Взять принципиального отщепенца, отдаленно смахивающего на Серпико. Ввергнуть его в мучения от перенесенной психологической травмы, почти как Риггза из «Смертельного оружия». Создать семейное положение чуть ли не «Крамера против Крамера». Свести его в пару с иностранцем (американцем), только вместо шуточек из «Часа пик», многозначительное, грустное молчание и отрывистые реплики: от неприязни до сочувствия. Наконец, замутить сюжет по «Семь» Финчера, наделив его характерным азиатским натурализмом: «Это жир, который изолирует наш кишечник. Преступник разрезал живот Лоренцо, вынул кишки, промыл их водой и положил на место. Потом зашил». И в итоге бессовестно не справиться с этим обилием многообещающих заимствований, которые, если с ними не справиться, мгновенно загустевают в удручающие штампы.
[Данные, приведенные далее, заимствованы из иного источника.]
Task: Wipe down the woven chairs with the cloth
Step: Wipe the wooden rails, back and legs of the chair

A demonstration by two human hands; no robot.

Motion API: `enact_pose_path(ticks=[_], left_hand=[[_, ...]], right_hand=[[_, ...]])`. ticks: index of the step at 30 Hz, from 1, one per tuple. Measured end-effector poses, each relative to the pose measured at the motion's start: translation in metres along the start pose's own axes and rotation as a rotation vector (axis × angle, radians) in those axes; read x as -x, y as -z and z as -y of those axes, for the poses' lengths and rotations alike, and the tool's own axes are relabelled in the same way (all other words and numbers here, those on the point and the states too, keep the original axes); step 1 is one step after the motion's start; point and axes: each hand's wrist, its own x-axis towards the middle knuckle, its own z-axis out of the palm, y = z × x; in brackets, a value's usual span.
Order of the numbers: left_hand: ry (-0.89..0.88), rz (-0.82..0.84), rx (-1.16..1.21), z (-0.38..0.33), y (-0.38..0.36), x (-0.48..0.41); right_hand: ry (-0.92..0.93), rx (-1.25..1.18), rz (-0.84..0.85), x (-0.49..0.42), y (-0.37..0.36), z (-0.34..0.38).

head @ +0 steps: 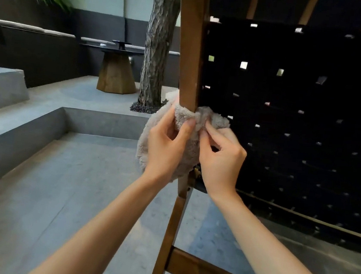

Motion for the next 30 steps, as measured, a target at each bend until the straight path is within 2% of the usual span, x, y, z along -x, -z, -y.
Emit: enact_pose_path(ticks=[8, 12, 15, 17, 20, 23, 27, 30], left_hand=[[0.229, 0.053, -0.038, 0.099, -0.001, 0.06], [0.364, 0.02, -0.106, 0.122, -0.003, 0.077], [0.378, 0.009, -0.257, 0.134, 0.001, 0.083], [0.403, 0.027, -0.343, 0.143, 0.005, 0.089], [0.442, 0.001, -0.405, 0.152, 0.006, 0.095], [0.443, -0.051, -0.397, 0.16, -0.002, 0.095], [0.422, -0.045, -0.428, 0.178, -0.005, 0.104], [0.378, -0.027, -0.446, 0.184, -0.005, 0.111]], right_hand=[[-0.373, 0.056, 0.281, 0.076, 0.001, -0.068], [-0.388, 0.107, 0.412, 0.079, 0.007, -0.078], [-0.347, 0.137, 0.496, 0.082, 0.017, -0.077], [-0.382, 0.094, 0.512, 0.096, 0.024, -0.073], [-0.59, 0.09, 0.468, 0.124, 0.02, -0.07], [-0.817, 0.067, 0.295, 0.14, 0.005, -0.074], [-0.938, 0.03, 0.146, 0.154, -0.01, -0.081], [-1.001, 0.024, 0.164, 0.165, -0.013, -0.089]])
Зато режиссер с азиатской скрупулезностью придает значение даже второстепенным деталям. Например, на совещании суеверные гонконгские копы, под скептическим взглядом американского коллеги, делятся буддийскими оберегами (красными мешочками).
Главный герой и американец едут в машине. Пока общаются, камера напоминает о мешочке - он болтается на зеркале. Американский коп выдает нечто такое, что заставляет главного героя уйти в воспоминания. Как это часто бывает, он забывает о дороге и, вынырнув из внутреннего моря, лишь чудом успевает ударить по тормозам: машина, груженная снопом длинной арматуры. Стальные концы лишь чудом не сносят головы героям. От резкого торможения мешочек падает. Камера точно фиксирует его на полу. Люблю, когда в истории нет забытых, ушедших в никуда деталей. Многие сцены в «Двойном видении» проработаны таким, очаровывающим меня, образом. Ради них старался смотреть. Главного же, чего требовал этот жанровый фильм - напряженной атмосферы триллера, неослабевающего ощущения страха, загадки - этого не нашел.